Berlusconi sogna il Colle come Oscar alla carriera

di Sofia Ventura (huffingtonpost.it, 12 gennaio 2022)

Vi è qualcosa di tragico nella mossa di Silvio Berlusconi per impedire l’ascesa di Mario Draghi al Quirinale, nelle parole che ha lasciato trapelare poco prima della conferenza stampa di lunedì sera del capo del governo. Parole con le quali ha voluto avvertire che senza Draghi Forza Italia non si sentirebbe più impegnata a far parte della maggioranza e, anzi, si sfilerebbe. La tragedia è in un uomo che si vede solo con i suoi occhi e il cui sguardo non riesce ad andare oltre gli specchi ingannatori che gli porgono coloro che lo circondano. E per questo ritiene la propria candidatura giusta e opportuna.

Ph. Valerio Pennicino / Getty Images

Perché, naturalmente, la minaccia di elezioni – e del conseguente, immediato e mesto ritorno a casa di tanti parlamentari –, se Draghi dovesse trasferirsi al Colle, non ha a che fare con il politicamente sensato timore che l’allegra brigata che oggi sostiene il governo, un istante dopo la sua partenza, diverrebbe del tutto ingestibile. No, ha a che fare con il desiderio di Berlusconi di ricevere questo Oscar alla carriera. Berlusconi Presidente. Perché lo merita. Ad onta dei dileggiatori, degli infamatori, di chi gli nega quell’aura di statista che ritiene invece di possedere. Indro Montanelli di lui aveva detto che ha una concezione della verità tutta sua. Come accade a chi interpreta il mondo circostante attraverso l’esclusiva lente del sé. Dunque possiede una verità particolare anche sulla propria persona. Una verità che, come si diceva, vede riflessa negli sguardi e nelle parole degli adulatori, servitori, profittatori che dall’inizio della sua avventura politica, avvicendandosi, lo hanno circondato. E non è incrinata dalle critiche che riceve, poiché, come aveva illustrato Alessandro Amadori in un bel libro del 2004 sulla figura dell’allora Presidente del Consiglio (Mi consenta), in lui funziona alla perfezione il meccanismo della proiezione, mediante il quale gli elementi negativi sono neutralizzati proiettandoli all’esterno sugli avversari, che in fondo, come è noto, continuano ad essere degli impenitenti comunisti.

Così, quegli aspetti della sua biografia che non è necessario essere mai stati arruolati nell’antiberlusconismo militante per reputare altamente inadeguati per chi dovrebbe calarsi nel ruolo di rappresentante della nazione, ai suoi occhi trasfigurano, diventano altro o scompaiono.

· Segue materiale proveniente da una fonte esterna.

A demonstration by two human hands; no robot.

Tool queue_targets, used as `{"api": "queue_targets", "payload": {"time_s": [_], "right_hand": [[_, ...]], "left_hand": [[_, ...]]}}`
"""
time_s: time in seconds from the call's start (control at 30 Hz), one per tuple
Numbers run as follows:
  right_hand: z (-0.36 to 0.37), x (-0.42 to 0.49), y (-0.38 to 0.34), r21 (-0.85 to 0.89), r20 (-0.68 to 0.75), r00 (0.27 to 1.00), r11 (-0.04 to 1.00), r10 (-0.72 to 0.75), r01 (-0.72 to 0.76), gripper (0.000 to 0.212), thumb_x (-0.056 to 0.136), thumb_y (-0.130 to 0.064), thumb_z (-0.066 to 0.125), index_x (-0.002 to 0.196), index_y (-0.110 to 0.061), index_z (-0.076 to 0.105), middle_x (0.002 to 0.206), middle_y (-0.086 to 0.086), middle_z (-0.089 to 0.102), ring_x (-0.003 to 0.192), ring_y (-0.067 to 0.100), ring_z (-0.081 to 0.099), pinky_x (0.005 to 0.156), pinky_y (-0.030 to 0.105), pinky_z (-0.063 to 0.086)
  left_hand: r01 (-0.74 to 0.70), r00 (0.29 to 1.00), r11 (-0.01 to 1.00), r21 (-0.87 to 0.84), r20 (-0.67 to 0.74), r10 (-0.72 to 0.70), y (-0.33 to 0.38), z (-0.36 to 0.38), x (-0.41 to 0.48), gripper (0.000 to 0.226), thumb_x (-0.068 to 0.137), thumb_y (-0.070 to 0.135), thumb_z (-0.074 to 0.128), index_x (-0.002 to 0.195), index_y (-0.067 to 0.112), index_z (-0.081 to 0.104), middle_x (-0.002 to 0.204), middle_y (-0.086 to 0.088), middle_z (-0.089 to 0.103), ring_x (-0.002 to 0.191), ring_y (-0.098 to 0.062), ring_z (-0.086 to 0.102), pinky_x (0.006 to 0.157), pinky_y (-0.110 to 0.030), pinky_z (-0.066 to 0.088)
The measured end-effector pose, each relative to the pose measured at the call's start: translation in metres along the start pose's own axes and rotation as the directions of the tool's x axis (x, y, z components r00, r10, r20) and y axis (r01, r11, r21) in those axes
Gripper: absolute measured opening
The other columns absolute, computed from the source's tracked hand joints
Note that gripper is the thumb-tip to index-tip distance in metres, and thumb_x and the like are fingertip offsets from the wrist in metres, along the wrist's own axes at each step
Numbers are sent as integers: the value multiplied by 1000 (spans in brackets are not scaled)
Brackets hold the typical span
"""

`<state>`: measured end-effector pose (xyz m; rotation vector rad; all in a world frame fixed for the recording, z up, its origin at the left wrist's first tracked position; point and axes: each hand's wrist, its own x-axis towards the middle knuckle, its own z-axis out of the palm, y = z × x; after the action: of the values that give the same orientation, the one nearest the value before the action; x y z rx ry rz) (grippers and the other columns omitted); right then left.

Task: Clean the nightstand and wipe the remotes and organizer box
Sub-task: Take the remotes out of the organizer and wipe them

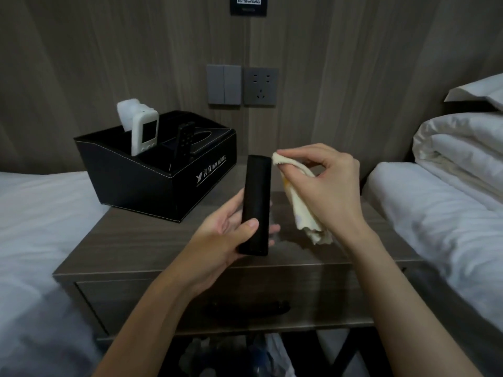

Consentendogli di considerarsi il naturale candidato al Quirinale. Che poi ciò avvenga con la caccia spietata e disperata ai voti necessari per la sua elezione non deve turbarlo e condurlo a dubbi, poiché, se a ciò è costretto, se per realizzare ciò che è giusto deve ricorrere a questo, la responsabilità è dei suoi ostinati, malvagi, nemici. Insomma, avviluppato da decenni in una realtà politico-esistenziale narcisistico-carismatica, ruotante attorno a lui e fatta di cerchi concentrici di varia umanità, Berlusconi vive la tragedia del distacco dalla realtà. E della rabbiosa frustrazione del non riconoscimento da parte del mondo di quella realtà alterata che alberga nella sua mente e che lo porta a percepirsi come Padre della Patria.

Ma la tragedia non finisce qui. Perché la tragedia consiste anche nel fatto che questa dell’elezione presidenziale rappresenta per l’anziano leader di Forza Italia l’ultima chance. L’ultima possibilità di dimostrare ciò che è, di ricevere ciò che merita. L’Oscar alla carriera, appunto. E questo è ciò che lo rende più spregiudicato, più indifferente alle conseguenze delle sue azioni. Più di quanto non sia stato in passato, quando in momenti complessi aveva accettato il compromesso e la collaborazione, anche se per sfilarsi, poi, tempo dopo. E li aveva accettati anche con chi lo aveva poco prima messo all’angolo. Si pensi ai governi, tanto distanti nel tempo, Dini e Monti (ed anche Letta). Sino alla formazione del governo Draghi. Ma questa è l’ultima occasione. Nel nulla politico che in fondo lo circonda, potrebbe assumere l’iniziativa del kingmaker compiendo il beau geste della rinuncia. Potrebbe farsi regista tra leader indecisi a tutto. In fondo, è così facile primeggiare tra dilettanti. Ma, al momento, calcare per l’ultima volta le tavole del palcoscenico sembra una tentazione troppo grande. Anche perché Berlusconi ha sempre avuto le idee un po’ confuse sulla figura dello statista. Ma sa molto bene cos’è un primattore.